Para recordar que lo logré.
Para sentirme dueña de mi destino.
Sumida en la niebla rosada que vivía en su mente atormentada, Ada repasaba la historia, empujada por una cordura que llegó de forma súbita tras veinticuatro años y, por primera vez, se planteó si seguir buscando al torero huidizo era una buena idea. Azalie, tras apartar la vista de un horizonte diáfano, observó los brazos fuertes de Ada, y con un ligero meneo de cabeza le indicó que agarrase la caja y la enviase al lugar donde debió hundirse años atrás. Con el entusiasmo de un niño que se siente útil, Ada se hizo con la caja, convirtió la resignación en fuerza y la lanzó al horizonte estrellado. Sobrepasó los límites marcados por las boyas, asegurando el total aislamiento del botín.

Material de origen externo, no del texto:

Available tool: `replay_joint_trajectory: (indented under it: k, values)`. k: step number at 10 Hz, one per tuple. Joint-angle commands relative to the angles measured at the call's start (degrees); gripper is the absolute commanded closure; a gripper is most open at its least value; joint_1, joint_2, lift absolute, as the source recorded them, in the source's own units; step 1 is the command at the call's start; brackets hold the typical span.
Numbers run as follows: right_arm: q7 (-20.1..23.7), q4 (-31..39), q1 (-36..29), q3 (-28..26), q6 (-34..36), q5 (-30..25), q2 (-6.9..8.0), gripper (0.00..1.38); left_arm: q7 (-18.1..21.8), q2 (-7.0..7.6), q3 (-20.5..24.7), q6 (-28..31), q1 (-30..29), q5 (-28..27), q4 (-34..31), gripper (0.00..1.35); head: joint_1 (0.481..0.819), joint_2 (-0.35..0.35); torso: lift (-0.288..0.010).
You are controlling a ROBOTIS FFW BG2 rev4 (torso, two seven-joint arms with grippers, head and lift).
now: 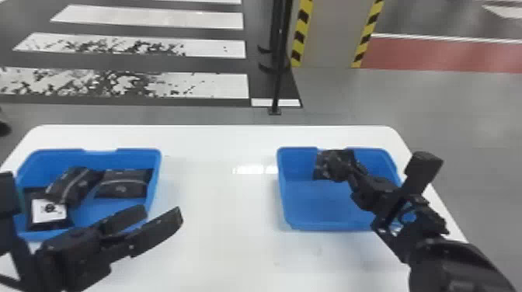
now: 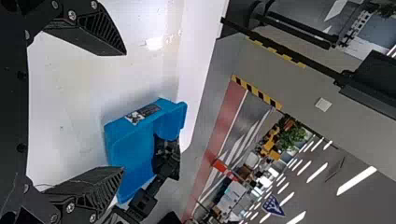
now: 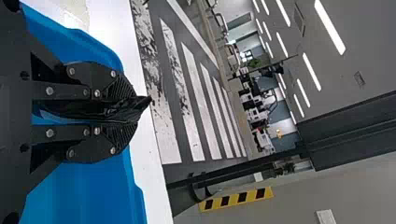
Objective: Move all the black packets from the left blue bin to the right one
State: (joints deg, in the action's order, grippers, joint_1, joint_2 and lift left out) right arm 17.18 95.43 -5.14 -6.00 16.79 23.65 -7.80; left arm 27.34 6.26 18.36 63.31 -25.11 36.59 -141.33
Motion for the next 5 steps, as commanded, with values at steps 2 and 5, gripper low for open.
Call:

- ¿Sabes? Aún paso las noches esperando ver una alfombra mágica en el cielo.
- Quizás aquel mercader ya no tenga razones para sobrevolar la verja – dijo Ada-. O quizás las verjas hayan caído.
Azalie guardó silencio.
La culpa y el amor formaron lazos de espuma al hundirse junto a la caja. Se incorporó y lanzó una última mirada al horizonte que dejaría a las espaldas a partir de entonces. Ayudó a Ada a levantarse; le sonrió y aceleró el paso de vuelta a las palmeras, donde dormiría plácidamente tras varios meses. Ada la siguió, admirándola en silencio, hechizada por los ecos de una historia que la había desprendido de cualquier afán por seguir buscando un amor que no merecía. Sentía cierta molestia en la clavícula, quizás por esos dieciséis brazaletes, siete gargantillas y seis sortijas volcados en el Mediterráneo que se hundían en las profundidades para iluminar, durante un preciado momento, aquel vasto cementerio de sueños ahogados que se extendía entre dos continentes.